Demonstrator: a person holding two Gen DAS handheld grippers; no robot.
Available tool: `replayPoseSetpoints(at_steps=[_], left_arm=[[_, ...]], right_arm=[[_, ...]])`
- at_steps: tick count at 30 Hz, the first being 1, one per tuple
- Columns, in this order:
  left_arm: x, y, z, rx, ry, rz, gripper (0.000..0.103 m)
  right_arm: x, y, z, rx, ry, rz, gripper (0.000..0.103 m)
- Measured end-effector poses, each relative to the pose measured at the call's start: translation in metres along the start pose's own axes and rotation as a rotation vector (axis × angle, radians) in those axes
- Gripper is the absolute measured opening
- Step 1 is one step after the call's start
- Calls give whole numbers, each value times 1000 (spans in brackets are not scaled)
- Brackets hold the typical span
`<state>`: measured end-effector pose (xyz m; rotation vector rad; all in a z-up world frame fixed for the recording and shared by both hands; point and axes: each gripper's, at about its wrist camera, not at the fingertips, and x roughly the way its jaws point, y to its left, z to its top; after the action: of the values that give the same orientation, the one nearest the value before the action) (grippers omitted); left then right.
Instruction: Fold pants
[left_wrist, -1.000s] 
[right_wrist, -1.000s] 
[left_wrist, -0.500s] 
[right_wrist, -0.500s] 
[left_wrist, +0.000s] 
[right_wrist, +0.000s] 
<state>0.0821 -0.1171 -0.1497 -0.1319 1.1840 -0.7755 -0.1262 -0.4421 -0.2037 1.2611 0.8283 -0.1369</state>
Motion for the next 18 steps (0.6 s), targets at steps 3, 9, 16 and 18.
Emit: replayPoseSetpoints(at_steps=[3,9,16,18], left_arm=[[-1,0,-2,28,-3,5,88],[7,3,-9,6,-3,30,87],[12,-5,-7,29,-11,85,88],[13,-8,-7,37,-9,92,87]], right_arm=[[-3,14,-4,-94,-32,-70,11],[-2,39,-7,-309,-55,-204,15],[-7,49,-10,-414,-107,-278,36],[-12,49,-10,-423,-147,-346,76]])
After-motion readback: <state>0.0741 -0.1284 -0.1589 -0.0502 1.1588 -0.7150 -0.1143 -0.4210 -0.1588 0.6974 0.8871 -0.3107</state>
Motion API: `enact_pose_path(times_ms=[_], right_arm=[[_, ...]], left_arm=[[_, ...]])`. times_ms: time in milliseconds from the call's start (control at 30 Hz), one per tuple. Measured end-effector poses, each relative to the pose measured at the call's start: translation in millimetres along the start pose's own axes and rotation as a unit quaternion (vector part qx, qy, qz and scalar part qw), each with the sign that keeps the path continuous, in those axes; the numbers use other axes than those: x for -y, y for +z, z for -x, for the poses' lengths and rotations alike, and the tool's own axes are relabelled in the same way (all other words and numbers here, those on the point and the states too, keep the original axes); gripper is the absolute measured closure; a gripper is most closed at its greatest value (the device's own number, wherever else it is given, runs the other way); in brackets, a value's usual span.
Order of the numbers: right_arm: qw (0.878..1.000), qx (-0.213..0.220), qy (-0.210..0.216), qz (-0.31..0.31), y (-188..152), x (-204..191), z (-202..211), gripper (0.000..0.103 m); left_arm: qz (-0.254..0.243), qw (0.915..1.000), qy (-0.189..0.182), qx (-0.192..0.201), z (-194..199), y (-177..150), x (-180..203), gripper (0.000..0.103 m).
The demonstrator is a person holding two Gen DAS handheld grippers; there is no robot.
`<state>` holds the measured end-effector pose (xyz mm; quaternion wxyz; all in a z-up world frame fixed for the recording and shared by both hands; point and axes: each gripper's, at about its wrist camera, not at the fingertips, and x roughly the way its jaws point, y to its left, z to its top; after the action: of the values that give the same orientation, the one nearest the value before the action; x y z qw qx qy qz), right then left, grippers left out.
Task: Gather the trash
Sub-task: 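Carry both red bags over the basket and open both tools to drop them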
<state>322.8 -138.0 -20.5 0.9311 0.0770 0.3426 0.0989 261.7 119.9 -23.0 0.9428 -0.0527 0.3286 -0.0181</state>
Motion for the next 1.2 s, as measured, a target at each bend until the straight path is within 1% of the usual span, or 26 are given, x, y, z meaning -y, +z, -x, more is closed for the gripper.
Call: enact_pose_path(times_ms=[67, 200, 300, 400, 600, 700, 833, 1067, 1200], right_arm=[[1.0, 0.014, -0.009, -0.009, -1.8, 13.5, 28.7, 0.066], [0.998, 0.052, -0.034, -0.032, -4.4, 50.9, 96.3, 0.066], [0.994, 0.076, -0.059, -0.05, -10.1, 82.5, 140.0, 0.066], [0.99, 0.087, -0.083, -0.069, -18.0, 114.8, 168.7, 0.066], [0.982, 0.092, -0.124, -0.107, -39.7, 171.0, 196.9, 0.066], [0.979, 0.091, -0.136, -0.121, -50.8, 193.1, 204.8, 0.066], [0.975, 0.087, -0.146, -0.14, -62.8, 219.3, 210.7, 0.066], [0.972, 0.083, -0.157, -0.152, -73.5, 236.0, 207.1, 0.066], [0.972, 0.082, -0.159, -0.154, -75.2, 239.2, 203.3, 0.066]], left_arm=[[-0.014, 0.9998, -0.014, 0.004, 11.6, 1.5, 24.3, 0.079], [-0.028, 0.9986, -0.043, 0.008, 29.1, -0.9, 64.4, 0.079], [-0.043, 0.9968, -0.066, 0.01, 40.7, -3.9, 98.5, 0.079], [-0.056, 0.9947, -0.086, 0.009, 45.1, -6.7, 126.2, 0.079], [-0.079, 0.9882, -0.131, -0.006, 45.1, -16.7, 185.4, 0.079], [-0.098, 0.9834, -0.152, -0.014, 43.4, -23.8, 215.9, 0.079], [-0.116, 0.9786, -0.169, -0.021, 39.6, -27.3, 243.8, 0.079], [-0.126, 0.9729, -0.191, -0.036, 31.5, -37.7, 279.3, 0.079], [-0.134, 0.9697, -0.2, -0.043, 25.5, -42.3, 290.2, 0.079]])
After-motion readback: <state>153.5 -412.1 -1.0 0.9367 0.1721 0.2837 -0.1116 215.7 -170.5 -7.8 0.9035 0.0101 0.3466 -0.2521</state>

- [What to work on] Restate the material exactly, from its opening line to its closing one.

- [Solution for this task]
Demonstrator: a person holding two Gen DAS handheld grippers; no robot.
Available tool: `replayPoseSetpoints(at_steps=[_], left_arm=[[_, ...]], right_arm=[[_, ...]])`
- at_steps: tick count at 30 Hz, the first being 1, one per tuple
- Columns, in this order:
  left_arm: x, y, z, rx, ry, rz, gripper (0.000..0.103 m)
  right_arm: x, y, z, rx, ry, rz, gripper (0.000..0.103 m)
- Measured end-effector poses, each relative to the pose measured at the call's start: translation in metres along the start pose's own axes and rotation as a rotation vector (axis × angle, radians) in those axes
- Gripper is the absolute measured opening
- Step 1 is one step after the call's start
- Calls give whole numbers, each value times 1000 (spans in brackets are not scaled)
- Brackets hold the typical span
`<state>`: measured end-effector pose (xyz m; rotation vector rad; all in a z-up world frame fixed for the recording and shared by both hands; point and axes: each gripper's, at about its wrist camera, not at the fingertips, and x roughly the way its jaws point, y to its left, z to its top; after the action: of the values that give the same orientation, the one nearest the value before the action) (grippers omitted); left then right.
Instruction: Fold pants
[left_wrist, -1.000s] 
[right_wrist, -1.000s] 
[left_wrist, -0.500s] 
[right_wrist, -0.500s] 
[left_wrist, +0.000s] 
[right_wrist, +0.000s] 
<state>0.0821 -0.1171 -0.1497 -0.1319 1.1840 -0.7755 -0.1262 -0.4421 -0.2037 1.2611 0.8283 -0.1369</state>
Motion for the next 18 steps (0.6 s), targets at steps 3, 9, 16 and 18.
Emit: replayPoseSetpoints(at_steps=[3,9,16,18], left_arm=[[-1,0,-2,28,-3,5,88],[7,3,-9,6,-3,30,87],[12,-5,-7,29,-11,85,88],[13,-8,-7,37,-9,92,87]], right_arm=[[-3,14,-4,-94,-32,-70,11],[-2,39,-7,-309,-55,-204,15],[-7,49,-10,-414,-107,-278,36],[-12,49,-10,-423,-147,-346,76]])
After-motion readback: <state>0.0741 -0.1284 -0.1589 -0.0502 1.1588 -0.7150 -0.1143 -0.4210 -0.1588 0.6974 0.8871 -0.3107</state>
Motion API: `enact_pose_path(times_ms=[_], right_arm=[[_, ...]], left_arm=[[_, ...]])`. times_ms: time in milliseconds from the call's start (control at 30 Hz), one per tuple. Measured end-effector poses, each relative to the pose measured at the call's start: translation in millimetres along the start pose's own axes and rotation as a unit quaternion (vector part qx, qy, qz and scalar part qw), each with the sign that keeps the path continuous, in those axes; the numbers use other axes than those: x for -y, y for +z, z for -x, for the poses' lengths and rotations alike, and the tool's own axes are relabelled in the same way (all other words and numbers here, those on the point and the states too, keep the original axes); gripper is the absolute measured closure; a gripper is most closed at its greatest value (the device's own number, wherever else it is given, runs the other way); in brackets, a value's usual span.
Order of the numbers: right_arm: qw (0.878..1.000), qx (-0.213..0.220), qy (-0.210..0.216), qz (-0.31..0.31), y (-188..152), x (-204..191), z (-202..211), gripper (0.000..0.103 m); left_arm: qz (-0.254..0.243), qw (0.915..1.000), qy (-0.189..0.182), qx (-0.192..0.201), z (-194..199), y (-177..150), x (-180..203), gripper (0.000..0.103 m).
The demonstrator is a person holding two Gen DAS handheld grippers; there is no robot.
`<state>` holds the measured end-effector pose (xyz mm; quaternion wxyz; all in a z-up world frame fixed for the recording and shared by both hands; point and axes: each gripper's, at about its wrist camera, not at the fingertips, and x roughly the way its jaws point, y to its left, z to its top; after the action: of the values that give the same orientation, the one nearest the value before the action; x y z qw qx qy qz), right then left, grippers left out.
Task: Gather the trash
Sub-task: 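Carry both red bags over the basket and open both tools to drop them
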<state>322.8 -138.0 -20.5 0.9311 0.0770 0.3426 0.0989 261.7 119.9 -23.0 0.9428 -0.0527 0.3286 -0.0181</state>
Motion for the next 1.2 s, as measured, a target at each bend until the straight path is within 1% of the usual span, or 26 are given, x, y, z meaning -y, +z, -x, more is closed for the gripper.
Call: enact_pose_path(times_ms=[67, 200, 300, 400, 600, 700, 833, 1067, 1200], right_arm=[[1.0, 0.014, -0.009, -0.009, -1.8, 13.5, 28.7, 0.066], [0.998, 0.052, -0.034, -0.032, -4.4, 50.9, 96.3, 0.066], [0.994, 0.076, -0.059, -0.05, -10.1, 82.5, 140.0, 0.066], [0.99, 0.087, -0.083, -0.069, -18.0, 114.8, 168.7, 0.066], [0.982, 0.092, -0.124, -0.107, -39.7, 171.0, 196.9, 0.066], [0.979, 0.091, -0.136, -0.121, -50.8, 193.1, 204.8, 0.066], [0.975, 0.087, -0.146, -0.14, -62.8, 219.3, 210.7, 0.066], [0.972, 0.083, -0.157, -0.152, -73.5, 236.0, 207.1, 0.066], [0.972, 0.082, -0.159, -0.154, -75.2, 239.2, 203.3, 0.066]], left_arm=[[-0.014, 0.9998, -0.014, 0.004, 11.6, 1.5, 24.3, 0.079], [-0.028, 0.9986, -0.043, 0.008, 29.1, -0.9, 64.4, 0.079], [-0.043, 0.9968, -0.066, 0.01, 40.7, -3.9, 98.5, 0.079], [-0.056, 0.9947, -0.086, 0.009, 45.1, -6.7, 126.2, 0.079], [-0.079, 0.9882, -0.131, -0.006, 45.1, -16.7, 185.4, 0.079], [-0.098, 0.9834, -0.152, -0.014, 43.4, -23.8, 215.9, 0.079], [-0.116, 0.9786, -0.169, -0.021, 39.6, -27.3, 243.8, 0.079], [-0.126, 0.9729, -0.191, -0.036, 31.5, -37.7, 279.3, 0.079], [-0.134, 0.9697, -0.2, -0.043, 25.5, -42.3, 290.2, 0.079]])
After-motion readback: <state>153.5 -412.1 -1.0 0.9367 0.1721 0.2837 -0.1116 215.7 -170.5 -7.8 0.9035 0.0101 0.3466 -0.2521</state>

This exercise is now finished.